- Opening Delimiter -

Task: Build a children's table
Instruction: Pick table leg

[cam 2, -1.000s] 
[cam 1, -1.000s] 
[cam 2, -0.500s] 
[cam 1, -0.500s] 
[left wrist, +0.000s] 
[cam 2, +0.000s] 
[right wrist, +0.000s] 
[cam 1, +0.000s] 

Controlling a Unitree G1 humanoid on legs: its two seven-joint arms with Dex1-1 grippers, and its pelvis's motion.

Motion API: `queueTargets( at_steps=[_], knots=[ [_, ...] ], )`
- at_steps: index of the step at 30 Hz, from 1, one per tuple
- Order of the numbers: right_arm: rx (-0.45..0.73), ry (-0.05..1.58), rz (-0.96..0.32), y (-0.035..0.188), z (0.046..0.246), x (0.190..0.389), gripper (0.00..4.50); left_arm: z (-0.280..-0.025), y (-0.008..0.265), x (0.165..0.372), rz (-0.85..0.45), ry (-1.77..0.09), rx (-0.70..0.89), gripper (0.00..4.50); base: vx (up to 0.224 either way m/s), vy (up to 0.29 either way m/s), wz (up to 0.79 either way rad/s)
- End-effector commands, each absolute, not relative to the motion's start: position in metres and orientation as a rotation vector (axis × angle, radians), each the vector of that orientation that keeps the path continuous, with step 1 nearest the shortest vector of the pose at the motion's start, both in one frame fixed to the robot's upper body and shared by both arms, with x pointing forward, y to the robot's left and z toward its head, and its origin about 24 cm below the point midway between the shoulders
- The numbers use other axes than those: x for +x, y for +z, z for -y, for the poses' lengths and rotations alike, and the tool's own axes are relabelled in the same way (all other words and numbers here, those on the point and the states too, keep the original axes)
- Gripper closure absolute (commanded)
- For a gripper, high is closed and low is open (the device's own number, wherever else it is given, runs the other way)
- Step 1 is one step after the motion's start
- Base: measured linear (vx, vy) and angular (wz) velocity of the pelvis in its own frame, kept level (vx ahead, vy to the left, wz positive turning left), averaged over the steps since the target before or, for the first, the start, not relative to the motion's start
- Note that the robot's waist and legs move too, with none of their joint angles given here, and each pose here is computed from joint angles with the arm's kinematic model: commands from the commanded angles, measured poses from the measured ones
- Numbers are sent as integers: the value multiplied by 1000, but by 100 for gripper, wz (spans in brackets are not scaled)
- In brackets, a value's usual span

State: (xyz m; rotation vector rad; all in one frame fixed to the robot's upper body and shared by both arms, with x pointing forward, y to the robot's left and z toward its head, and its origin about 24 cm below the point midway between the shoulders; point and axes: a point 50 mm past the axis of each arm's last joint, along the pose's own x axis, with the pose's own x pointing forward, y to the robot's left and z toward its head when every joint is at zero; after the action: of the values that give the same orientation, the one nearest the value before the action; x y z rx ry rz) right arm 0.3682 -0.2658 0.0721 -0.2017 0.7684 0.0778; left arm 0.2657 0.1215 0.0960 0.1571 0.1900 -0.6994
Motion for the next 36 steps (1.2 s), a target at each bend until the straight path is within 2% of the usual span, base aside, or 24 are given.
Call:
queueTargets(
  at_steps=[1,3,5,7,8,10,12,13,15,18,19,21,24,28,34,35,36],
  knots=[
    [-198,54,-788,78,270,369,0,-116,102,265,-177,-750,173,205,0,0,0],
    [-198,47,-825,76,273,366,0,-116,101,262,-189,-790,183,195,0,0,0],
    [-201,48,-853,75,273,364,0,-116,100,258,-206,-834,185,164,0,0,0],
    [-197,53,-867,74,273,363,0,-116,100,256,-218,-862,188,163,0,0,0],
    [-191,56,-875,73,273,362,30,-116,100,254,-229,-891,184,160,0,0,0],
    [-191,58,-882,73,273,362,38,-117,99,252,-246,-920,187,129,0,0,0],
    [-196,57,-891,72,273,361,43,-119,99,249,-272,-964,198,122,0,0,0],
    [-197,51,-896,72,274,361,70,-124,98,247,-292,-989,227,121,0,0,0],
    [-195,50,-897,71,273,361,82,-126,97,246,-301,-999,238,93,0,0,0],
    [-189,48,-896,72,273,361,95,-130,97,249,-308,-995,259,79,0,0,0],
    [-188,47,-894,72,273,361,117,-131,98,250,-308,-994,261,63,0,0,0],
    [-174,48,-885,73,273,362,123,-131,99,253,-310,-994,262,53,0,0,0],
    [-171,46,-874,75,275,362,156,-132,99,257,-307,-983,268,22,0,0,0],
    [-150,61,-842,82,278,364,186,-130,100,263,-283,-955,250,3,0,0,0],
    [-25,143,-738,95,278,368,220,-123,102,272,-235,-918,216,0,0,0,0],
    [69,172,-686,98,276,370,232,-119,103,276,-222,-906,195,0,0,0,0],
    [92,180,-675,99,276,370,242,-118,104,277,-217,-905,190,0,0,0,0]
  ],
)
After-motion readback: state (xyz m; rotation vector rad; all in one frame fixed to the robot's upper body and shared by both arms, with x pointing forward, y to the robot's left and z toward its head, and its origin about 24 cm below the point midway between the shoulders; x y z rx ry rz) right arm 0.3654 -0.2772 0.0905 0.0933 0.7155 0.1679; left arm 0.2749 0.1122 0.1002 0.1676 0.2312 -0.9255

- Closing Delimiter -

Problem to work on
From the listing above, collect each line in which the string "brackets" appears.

Finished exercise
- Numbers are sent as integers: the value multiplied by 1000, but by 100 for gripper, wz (spans in brackets are not scaled)
- In brackets, a value's usual span

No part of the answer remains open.